The complaint presently in question charges that the federal statutes, NEPA and the AADA, have been violated, and it requests appropriate relief. Jurisdiction is alleged under an array of statutues, including: NEPA, 42 U.S.C. §§ 4321-47; the AADA, 49 U.S.C. §§ 1711-27; the Declaratory Judgments Act, 28 U.S.C. §§ 2201-02; the Administrative Procedure Act, 5 U.S.C. §§ 701-06; the federal question statute, 28 U.S.C. § 1331; mandamus, 28 U.S.C. § 1361; and the commerce clause, 28 U.S.C. § 1337. Federal courts have previously sustained jurisdiction, in the sense of reviewability of government action taken under or in violation of NEPA, under each of the jurisdictional bases pleaded by plaintiff. See 17 A.L.R. Fed. § 7 (1973). Since this case arises under the federal statutes, NEPA and the AADA, and plaintiffs have alleged in good faith that the amount in controversy exceeds $10,000 exclusive of interest and costs, I find jurisdiction to be proper under 28 U.S.C. § 1331. Accord, Town of Groton v. Laird, 353 F. Supp. 344, 348 (D. Conn. 1972); Nolop v. Volpe, 333 F. Supp. 1364, 1366 (D.S.D. 1971). It is therefore unnecessary to determine whether any of the remaining statutes invoked by plaintiffs would constitute an independent basis for jurisdiction.
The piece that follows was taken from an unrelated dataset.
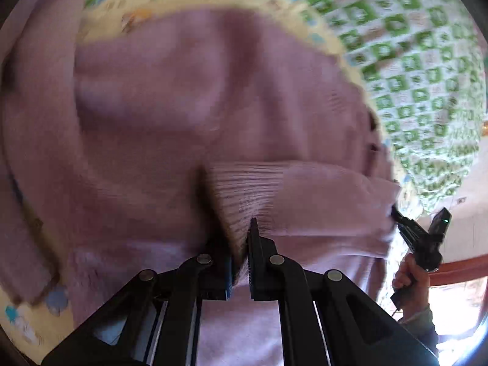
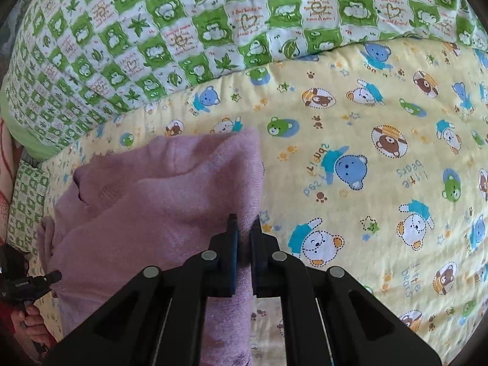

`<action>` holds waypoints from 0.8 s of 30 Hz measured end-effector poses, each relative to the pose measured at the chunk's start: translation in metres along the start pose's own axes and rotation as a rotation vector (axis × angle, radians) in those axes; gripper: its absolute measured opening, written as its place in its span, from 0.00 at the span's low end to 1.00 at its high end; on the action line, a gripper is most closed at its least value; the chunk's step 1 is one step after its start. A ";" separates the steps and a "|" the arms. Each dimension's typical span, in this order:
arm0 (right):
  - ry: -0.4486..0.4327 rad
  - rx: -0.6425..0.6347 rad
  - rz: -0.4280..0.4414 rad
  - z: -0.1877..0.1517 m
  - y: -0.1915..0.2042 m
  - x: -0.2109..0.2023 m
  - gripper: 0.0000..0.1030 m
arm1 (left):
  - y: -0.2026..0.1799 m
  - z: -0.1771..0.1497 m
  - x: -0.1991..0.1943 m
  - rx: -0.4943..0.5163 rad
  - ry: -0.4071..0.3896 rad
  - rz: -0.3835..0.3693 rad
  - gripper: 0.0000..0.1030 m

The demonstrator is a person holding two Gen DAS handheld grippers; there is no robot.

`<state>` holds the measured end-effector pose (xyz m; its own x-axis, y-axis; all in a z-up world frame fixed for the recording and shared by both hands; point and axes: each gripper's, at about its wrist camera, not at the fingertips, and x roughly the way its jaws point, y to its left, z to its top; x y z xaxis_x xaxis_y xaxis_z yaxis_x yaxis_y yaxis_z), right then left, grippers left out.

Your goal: Fold small clothes

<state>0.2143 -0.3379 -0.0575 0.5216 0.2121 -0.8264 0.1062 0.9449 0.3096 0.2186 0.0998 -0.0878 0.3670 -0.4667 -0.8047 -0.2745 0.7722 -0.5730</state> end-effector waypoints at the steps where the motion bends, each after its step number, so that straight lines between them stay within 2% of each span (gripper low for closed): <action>1: 0.000 -0.002 -0.009 -0.001 -0.001 0.003 0.07 | 0.000 0.001 0.000 0.005 -0.014 -0.009 0.05; 3: -0.005 -0.006 -0.027 -0.003 -0.002 0.006 0.07 | -0.009 0.004 -0.006 0.032 -0.018 0.012 0.05; 5: -0.012 -0.002 -0.028 -0.003 -0.002 0.007 0.07 | -0.024 0.008 -0.024 0.053 -0.052 -0.047 0.05; 7: -0.014 0.011 -0.017 -0.002 -0.003 0.006 0.07 | -0.032 0.014 -0.037 0.047 -0.052 -0.098 0.05; 9: -0.019 0.035 0.012 -0.002 -0.008 0.002 0.07 | -0.038 0.019 -0.054 0.002 -0.029 -0.220 0.05; 11: -0.022 0.068 0.039 -0.002 -0.013 0.000 0.07 | -0.046 0.019 -0.064 0.017 -0.019 -0.241 0.05; 13: -0.015 0.049 0.022 -0.003 -0.009 0.001 0.07 | -0.050 0.016 -0.059 0.071 -0.002 -0.169 0.05; 16: -0.010 0.000 -0.033 -0.006 -0.001 0.002 0.09 | -0.032 0.010 -0.027 0.095 0.028 0.046 0.06; 18: -0.009 -0.003 -0.054 -0.006 0.004 -0.001 0.14 | -0.023 0.005 -0.015 0.100 0.025 0.124 0.08; 19: -0.012 -0.004 -0.062 -0.005 0.007 -0.002 0.19 | -0.019 0.002 -0.014 0.094 0.022 0.137 0.09; 22: -0.043 -0.015 -0.085 -0.008 0.017 -0.019 0.36 | -0.015 -0.006 -0.026 0.067 -0.009 0.141 0.23; 24: -0.070 -0.018 -0.076 -0.012 0.025 -0.033 0.42 | -0.016 -0.013 -0.042 0.072 -0.042 0.175 0.44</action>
All defendants contend that plaintiffs's complaint setting forth four separate claims for relief should be dismissed for failure to state any viable federal claim. They urge that NEPA's environmental policies need not be heeded until such time as the FAA makes a grant offer to the sponsor of the particular airport development project and therefore they are under no present obligation to follow its statutory requirements. I disagree.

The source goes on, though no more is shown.